Dalits are the original inhabitants of India. They are forced to reside as the lowest rung of the Hindu caste pyramid. The filthy work of cleaning others’ toilets is forced on these poor people. They are not permitted to eat in the same utensils that other Hindus use. The Dalits are also prohibited from drawing water from the same well. Hinduism imposes such segregation that can best be described as religiously sanctioned apartheid.
While India’s religiously sanctioned racism is well known to the world, especially the West, there is hardly a whisper about the cruel and degrading treatment of Dalits. India is viewed through the lens of a country with 300 million potential customers for Western goods. There is no room in this materialistic pursuit for the plight of 250–300 million Dalits suffering indescribable degradation and humiliation.
Caste racism is not hidden. It is practiced even on television. A popular Indian show titled, “Con banay ga crore pati [Who will become a millionaire?]” attracts people from different strata of society. The well-known Bollywood actor, Amitabh Bachchan conducts the show. In one of his episodes, a Dalit youth of about 22 was a guest accompanied by a mentor. His home in rural India was shown during the program. There was filth all around with small boys running naked. At the end of the show, it is customary for the host to shake hands with his guests but Bachchan refused to do so even when the Dalit youth came forward. Bachchan merely shoed him off the set after greeting him with raised clasped hands! If such racism is so openly displayed on television by well-known personalities, what chance is there for Dalits in rural India to break out of the vicious cycle?

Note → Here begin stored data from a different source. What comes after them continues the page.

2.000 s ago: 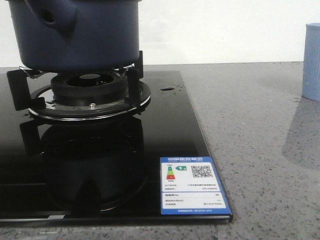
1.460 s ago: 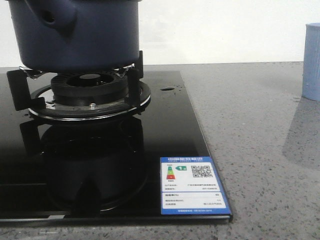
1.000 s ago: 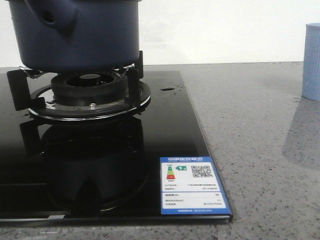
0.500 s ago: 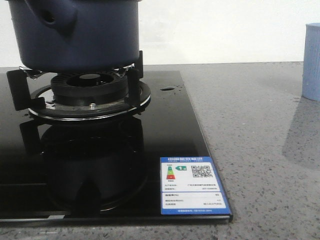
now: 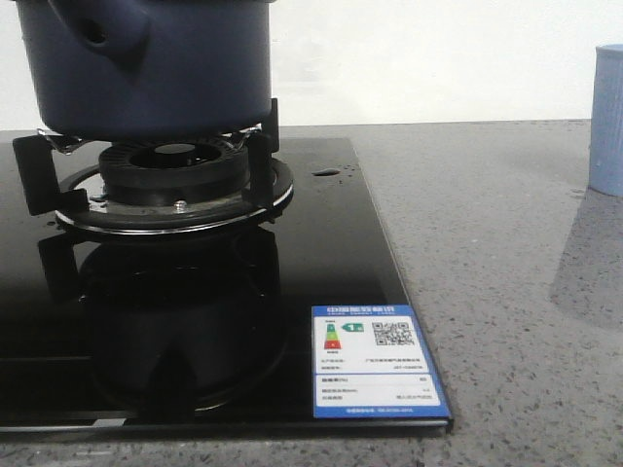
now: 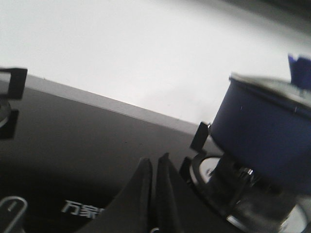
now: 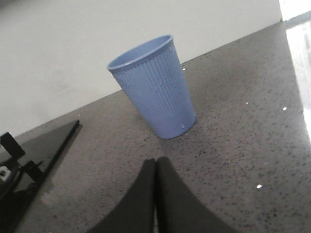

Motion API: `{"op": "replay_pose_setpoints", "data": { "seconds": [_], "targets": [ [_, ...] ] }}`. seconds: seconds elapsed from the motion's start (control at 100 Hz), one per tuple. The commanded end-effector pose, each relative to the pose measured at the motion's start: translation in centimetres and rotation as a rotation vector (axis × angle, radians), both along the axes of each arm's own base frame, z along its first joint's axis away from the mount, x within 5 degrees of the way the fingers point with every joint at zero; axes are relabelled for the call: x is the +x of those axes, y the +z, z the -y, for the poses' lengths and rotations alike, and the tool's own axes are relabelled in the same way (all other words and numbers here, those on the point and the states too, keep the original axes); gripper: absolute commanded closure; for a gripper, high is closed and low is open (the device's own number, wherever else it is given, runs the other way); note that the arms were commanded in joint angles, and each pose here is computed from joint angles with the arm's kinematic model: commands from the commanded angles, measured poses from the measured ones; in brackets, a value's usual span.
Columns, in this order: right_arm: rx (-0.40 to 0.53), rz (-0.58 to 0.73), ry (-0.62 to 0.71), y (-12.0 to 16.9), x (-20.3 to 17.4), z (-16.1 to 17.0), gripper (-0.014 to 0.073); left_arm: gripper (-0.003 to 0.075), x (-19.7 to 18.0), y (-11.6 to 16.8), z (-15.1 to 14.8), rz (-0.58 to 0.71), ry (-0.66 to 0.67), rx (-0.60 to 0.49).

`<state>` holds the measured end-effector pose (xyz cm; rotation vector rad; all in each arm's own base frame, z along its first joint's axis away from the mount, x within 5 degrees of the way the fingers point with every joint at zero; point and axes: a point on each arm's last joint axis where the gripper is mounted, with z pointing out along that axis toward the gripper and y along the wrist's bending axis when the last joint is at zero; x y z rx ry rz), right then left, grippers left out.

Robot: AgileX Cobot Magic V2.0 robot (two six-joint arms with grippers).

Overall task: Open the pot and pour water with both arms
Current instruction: 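Reach the left gripper down to the blue lid knob and grasp it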

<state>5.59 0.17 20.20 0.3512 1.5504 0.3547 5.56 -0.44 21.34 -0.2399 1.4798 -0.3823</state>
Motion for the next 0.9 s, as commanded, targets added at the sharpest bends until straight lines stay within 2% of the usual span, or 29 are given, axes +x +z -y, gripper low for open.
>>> {"op": "replay_pose_setpoints", "data": {
  "seconds": [0.0, 0.12, 0.19, 0.27, 0.36, 0.45, 0.52, 0.59, 0.74, 0.89],
  "targets": [
    [0.082, 0.09, -0.03, 0.4, -0.1, 0.3, 0.0658, 0.0736, -0.2, 0.4, -0.4, 0.075, 0.029, -0.153],
    [0.076, 0.099, -0.015, 1.5, -0.3, 0.2, 0.0655, 0.0736, -0.4, 1.3, -0.4, 0.095, 0.02, -0.157],
    [0.032, 0.103, -0.004, 2.6, -0.5, 0.0, 0.0654, 0.0736, -0.7, 2.7, -0.3, 0.116, 0.01, -0.111],
    [-0.057, 0.067, 0.008, 3.8, -0.6, -0.1, 0.0654, 0.0736, -1.0, 4.7, -0.1, 0.132, 0.008, 0.03],
    [-0.105, 0.016, 0.022, 5.6, -0.3, -0.2, 0.0654, 0.0736, -0.8, 6.6, 0.2, 0.088, -0.005, 0.196],
    [-0.189, -0.04, 0.029, 7.6, 0.3, -0.2, 0.0654, 0.0736, -0.4, 8.9, 0.5, 0.046, -0.027, 0.278],
    [-0.263, -0.095, 0.046, 9.0, 1.1, -0.2, 0.0655, 0.0736, 0.2, 10.5, 0.7, 0.008, -0.047, 0.29],
    [-0.296, -0.138, 0.072, 10.3, 1.9, -0.3, 0.0655, 0.0736, 1.0, 11.9, 0.8, -0.019, -0.061, 0.292],
    [-0.308, -0.161, 0.126, 12.1, 3.5, -0.7, 0.0656, 0.0736, 2.6, 14.2, 1.1, -0.041, -0.092, 0.258],
    [-0.316, -0.181, 0.171, 12.5, 4.5, -1.2, 0.0638, 0.0731, 4.1, 15.0, 1.8, -0.049, -0.15, 0.229]
  ]
}}
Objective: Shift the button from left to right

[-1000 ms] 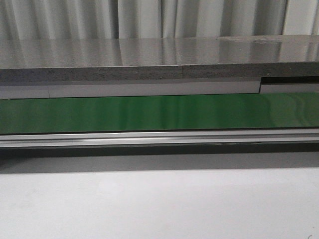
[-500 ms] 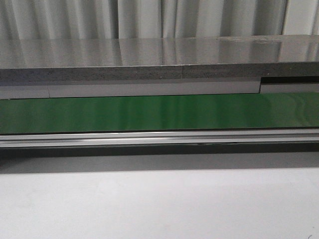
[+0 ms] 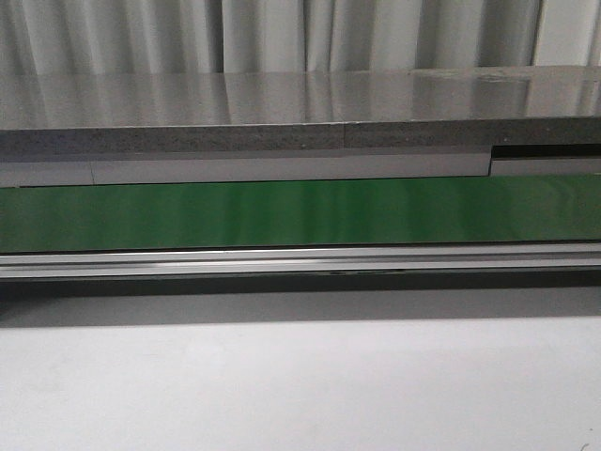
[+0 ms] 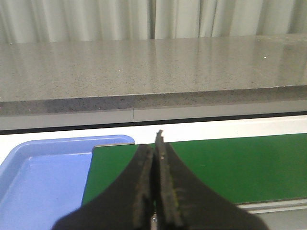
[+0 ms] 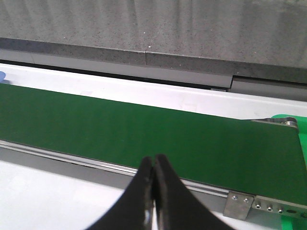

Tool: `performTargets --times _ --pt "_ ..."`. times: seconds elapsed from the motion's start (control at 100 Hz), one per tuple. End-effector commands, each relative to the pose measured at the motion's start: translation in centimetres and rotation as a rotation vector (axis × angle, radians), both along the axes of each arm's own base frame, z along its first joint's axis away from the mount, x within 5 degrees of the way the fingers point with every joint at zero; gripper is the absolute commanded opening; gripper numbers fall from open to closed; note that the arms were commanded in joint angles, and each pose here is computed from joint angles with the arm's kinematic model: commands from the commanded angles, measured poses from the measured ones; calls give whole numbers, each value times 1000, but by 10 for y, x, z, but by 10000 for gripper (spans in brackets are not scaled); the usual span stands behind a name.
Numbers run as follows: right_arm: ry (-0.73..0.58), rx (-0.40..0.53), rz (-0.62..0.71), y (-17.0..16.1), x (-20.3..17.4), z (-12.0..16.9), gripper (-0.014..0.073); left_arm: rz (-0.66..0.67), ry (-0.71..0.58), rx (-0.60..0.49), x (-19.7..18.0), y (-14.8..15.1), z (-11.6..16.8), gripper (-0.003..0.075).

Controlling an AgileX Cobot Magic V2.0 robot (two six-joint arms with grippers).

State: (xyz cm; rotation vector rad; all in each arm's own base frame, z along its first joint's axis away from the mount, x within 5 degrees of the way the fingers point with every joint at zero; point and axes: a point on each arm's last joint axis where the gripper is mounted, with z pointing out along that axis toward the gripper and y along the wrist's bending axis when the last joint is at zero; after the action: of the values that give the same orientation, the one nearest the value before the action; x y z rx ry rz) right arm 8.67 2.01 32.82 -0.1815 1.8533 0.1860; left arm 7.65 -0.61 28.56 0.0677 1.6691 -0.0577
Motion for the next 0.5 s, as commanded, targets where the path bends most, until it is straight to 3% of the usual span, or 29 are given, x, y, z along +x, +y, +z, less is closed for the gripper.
performTargets --times 0.0,0.49 --pt "-84 15 -29 -2 2 12 -67 -9 -104 -12 0 -1 16 -20" --pt "-252 6 -74 -10 -21 -30 -67 -9 -104 -12 0 -1 16 -20"
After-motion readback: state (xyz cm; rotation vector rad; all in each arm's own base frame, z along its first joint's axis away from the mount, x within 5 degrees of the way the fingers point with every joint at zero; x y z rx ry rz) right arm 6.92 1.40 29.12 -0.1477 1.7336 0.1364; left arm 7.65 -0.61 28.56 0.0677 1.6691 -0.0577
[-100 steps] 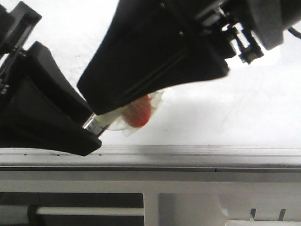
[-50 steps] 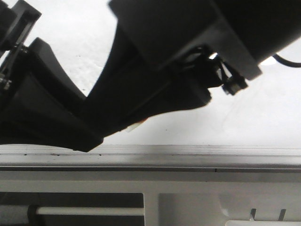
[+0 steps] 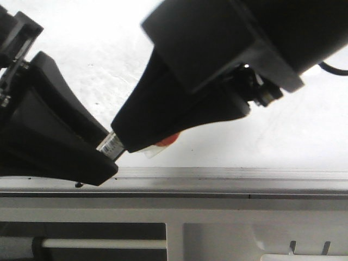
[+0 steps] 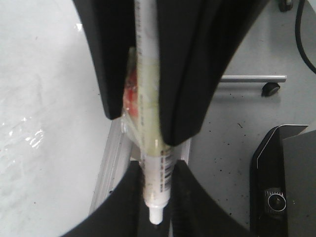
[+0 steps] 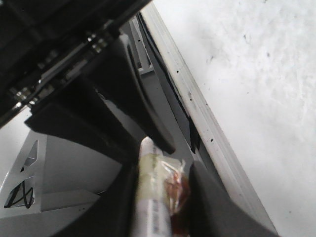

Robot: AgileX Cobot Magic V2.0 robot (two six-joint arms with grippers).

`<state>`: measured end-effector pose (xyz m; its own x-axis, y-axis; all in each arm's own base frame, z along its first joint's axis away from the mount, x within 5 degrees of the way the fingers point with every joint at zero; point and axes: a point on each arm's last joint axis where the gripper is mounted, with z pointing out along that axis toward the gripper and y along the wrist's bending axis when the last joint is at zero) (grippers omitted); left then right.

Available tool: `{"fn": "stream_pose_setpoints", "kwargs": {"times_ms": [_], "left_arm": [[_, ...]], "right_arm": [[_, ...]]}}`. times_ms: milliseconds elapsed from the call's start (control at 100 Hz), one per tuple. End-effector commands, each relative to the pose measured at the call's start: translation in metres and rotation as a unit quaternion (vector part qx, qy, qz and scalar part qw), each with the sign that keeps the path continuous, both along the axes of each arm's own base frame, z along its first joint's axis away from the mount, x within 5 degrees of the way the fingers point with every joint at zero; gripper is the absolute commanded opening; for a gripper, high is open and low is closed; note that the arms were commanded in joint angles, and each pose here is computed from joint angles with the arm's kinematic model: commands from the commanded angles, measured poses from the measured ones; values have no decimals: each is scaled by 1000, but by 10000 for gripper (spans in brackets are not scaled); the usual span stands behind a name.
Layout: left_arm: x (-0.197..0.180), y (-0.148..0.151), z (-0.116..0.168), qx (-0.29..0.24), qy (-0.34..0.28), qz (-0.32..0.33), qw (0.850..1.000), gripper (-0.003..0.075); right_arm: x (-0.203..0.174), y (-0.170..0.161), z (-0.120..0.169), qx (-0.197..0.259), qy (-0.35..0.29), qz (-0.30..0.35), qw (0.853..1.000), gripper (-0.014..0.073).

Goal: Write number 8 on whiteboard

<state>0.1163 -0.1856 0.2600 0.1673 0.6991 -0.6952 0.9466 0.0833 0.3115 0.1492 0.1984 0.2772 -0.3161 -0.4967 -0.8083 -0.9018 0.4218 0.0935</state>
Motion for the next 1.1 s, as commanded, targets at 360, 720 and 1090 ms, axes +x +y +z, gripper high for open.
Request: {"fn": "stream_pose_setpoints", "kwargs": {"times_ms": [360, 720, 1090], "left_arm": [[-17, 22, 65, -195, -9, 66, 979, 438], [-49, 86, 102, -356, -15, 140, 924, 307], [-51, 92, 78, -355, 7, 161, 921, -6]], "right_arm": [[-28, -37, 54, 12, -119, 14, 993, -42], [-59, -104, 93, 29, -144, -134, 980, -42], [-58, -117, 67, 11, -258, -144, 955, -42]]}}
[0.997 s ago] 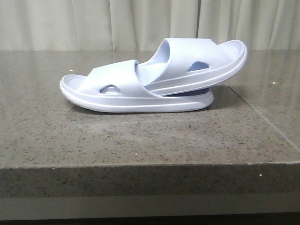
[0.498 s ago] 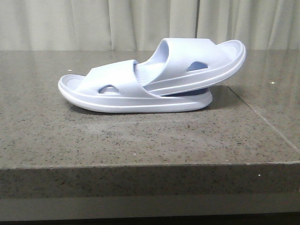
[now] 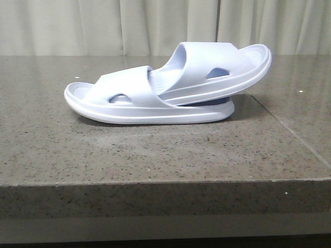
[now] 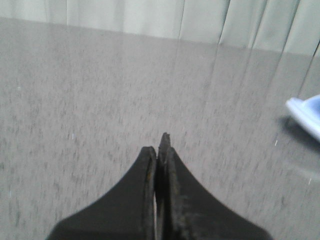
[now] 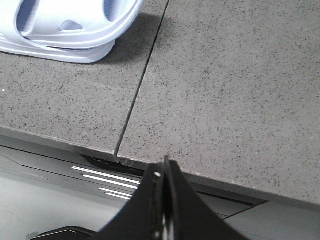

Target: Insert blue slippers together front up

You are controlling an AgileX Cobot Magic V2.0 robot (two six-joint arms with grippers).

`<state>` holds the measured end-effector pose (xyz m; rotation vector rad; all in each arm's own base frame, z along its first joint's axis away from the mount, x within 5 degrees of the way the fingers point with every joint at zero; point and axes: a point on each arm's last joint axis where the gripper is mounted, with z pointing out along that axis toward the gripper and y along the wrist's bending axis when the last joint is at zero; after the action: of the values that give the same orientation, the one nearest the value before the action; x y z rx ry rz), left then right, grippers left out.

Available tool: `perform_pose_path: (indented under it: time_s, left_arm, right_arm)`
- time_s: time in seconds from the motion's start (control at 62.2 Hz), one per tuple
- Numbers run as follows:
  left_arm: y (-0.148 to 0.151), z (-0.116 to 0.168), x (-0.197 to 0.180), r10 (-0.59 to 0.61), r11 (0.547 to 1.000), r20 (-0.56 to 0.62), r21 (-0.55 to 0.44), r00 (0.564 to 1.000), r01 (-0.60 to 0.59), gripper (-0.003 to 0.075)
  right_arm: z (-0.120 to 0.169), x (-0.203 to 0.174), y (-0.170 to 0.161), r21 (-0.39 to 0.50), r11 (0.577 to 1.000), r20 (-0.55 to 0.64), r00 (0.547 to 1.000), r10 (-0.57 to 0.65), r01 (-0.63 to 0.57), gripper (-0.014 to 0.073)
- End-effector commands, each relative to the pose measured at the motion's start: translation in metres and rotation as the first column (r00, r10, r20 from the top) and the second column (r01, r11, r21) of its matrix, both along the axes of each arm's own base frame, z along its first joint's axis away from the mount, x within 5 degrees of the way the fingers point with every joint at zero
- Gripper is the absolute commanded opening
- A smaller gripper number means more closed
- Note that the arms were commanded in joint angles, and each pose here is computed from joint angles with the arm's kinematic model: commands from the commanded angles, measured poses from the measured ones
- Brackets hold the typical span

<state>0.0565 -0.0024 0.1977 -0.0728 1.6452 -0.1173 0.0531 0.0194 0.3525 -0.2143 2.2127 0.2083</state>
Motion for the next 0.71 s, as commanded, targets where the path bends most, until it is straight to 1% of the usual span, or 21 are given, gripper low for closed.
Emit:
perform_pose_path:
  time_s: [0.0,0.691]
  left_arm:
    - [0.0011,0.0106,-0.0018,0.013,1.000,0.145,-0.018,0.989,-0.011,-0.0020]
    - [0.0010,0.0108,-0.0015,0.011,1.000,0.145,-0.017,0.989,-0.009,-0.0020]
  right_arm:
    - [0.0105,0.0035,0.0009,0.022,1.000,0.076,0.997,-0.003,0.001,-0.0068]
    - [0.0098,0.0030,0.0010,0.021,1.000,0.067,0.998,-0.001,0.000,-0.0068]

Let us look at some other statistics. India’s defence budget is $40 billion annually and it plans to spend another $100 billion over the next decade on military upgrades. Getting shiny war toys and developing nuclear bombs may build India’s macho image, but they do not address the more basic problem of its desperately poor people. Outdoor defecation and non-flush toilets result in more than 50 types of diseases spreading in India including high infant mortality.
Modi has made a habit of talking about his toilet campaign to world leaders including Obama, much to their bemusement, but unless India re-arranges its priorities and begins to spend on the needs of its desperately poor people, it will remain mired in filth. And its people will continue to be afflicted by preventable diseases. It has nobody but itself or its skewed priorities to blame.